Selon Stephen Porges, professeur de psychiatrie à l’université de Caroline du Nord et spécialiste du système nerveux autonome, l’ « apnée d’écran » est une réponse au stress de notre organisme. « Lorsqu’il est confronté à un stimulus, notre système nerveux recherche des signaux pour déterminer s’il s’agit d’une menace ou non », explique Stephen Porges au Morgen.
Ce type de concentration et d’attention nécessite un effort mental qui déclenche une chaîne de changements physiologiques. Selon Porges, ces changements comprennent une respiration plus superficielle et un ralentissement du rythme cardiaque afin de “calmer” le corps et d’utiliser les ressources nécessaires pour se concentrer. Il donne l’exemple des chats qui traquent leur proie : souvent, juste avant d’attaquer, ils se figent et leur respiration devient superficielle. Selon lui, c’est essentiellement ce qui se passe lorsque vous recevez un courriel, un sms ou une alerte Slack : vous vous figez, vous lisez et vous élaborez un plan d’action. Et plus un stimulus est inattendu – par exemple, lorsque vous recevez un SMS à l’improviste – plus vous êtes susceptible de le percevoir comme une menace.
Une menace constante
Si ces réflexes ne sont pas néfastes de façon occasionnelle, ils deviennent problématiques s’ils sont présents toute la journée, car ils “placent le système nerveux dans un état chronique de menace“, explique Porges.
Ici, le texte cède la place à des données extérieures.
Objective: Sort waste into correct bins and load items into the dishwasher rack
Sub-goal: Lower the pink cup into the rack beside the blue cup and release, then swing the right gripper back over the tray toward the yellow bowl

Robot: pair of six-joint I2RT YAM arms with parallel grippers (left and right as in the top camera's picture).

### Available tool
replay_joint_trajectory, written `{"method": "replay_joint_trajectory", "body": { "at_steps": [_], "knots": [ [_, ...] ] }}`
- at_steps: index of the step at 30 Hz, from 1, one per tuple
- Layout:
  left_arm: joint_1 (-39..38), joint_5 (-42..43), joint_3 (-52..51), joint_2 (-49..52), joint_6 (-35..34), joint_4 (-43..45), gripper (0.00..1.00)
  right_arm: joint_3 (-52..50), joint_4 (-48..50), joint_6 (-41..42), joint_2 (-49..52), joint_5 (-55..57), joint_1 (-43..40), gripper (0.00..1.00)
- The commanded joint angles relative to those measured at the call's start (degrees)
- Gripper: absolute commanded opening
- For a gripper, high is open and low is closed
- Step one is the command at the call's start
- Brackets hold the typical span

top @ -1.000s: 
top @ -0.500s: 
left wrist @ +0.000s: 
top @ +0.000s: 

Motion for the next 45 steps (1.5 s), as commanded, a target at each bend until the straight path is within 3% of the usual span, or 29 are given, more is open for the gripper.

Des heures de respiration superficielle peuvent alors donner l’impression d’être épuisé après une journée de travail, même si ce travail n’est pas particulièrement stressant.
Le manque de mouvement lorsque l’on est assis devant un écran peut également contribuer à « l’apnée de l’écran », explique David Spiegel, directeur du Centre pour le stress et la santé de Stanford Medicine. “Une respiration perturbée est le résultat d’une “combinaison de ce que vous faites, mais aussi de ce que vous ne faites pas”, explique-t-il dans De Morgen. Il ajoute qu’il a observé des « apnées d’écran » chez des patients qui travaillaient de longues heures dans un emploi stressant, sans beaucoup d’exercice, ni de sommeil.
Quelques conseils pour de meilleures habitudes respiratoires
Définir des « rappels » de respiration
Quelques alertes sonores tout au long de la journée peuvent vous rappeler de reprendre conscience de votre respiration et de la récupérer.
Travailler sur un écran plus grand
Le professeur Porges pense qu’un écran plus grand est moins exigeant sur le plan mental. “Si vous réduisez le champ de vision, vous augmentez la pression sur votre système nerveux pour qu’il se ferme à tout ce qui se passe à l’extérieur“, explique-t-il dans De Morgen. Il est souvent plus facile de répondre à des messages sur un écran de bureau que sur un téléphone, qui constitue “une restriction de mouvement plus intense“, ajoute Spiegel.
Faire de vraies pauses
Ne pas faire de pauses devant son écran. Écouter plutôt de la musique afin que le système nerveux puisse passer d’un état de concentration et d’éveil à un état de relaxation, avant de reprendre ses tâches.
Pratiquer une activité physique pendant ses pauses, comme la marche dans la nature est un autre moyen de rétablir l’équilibre.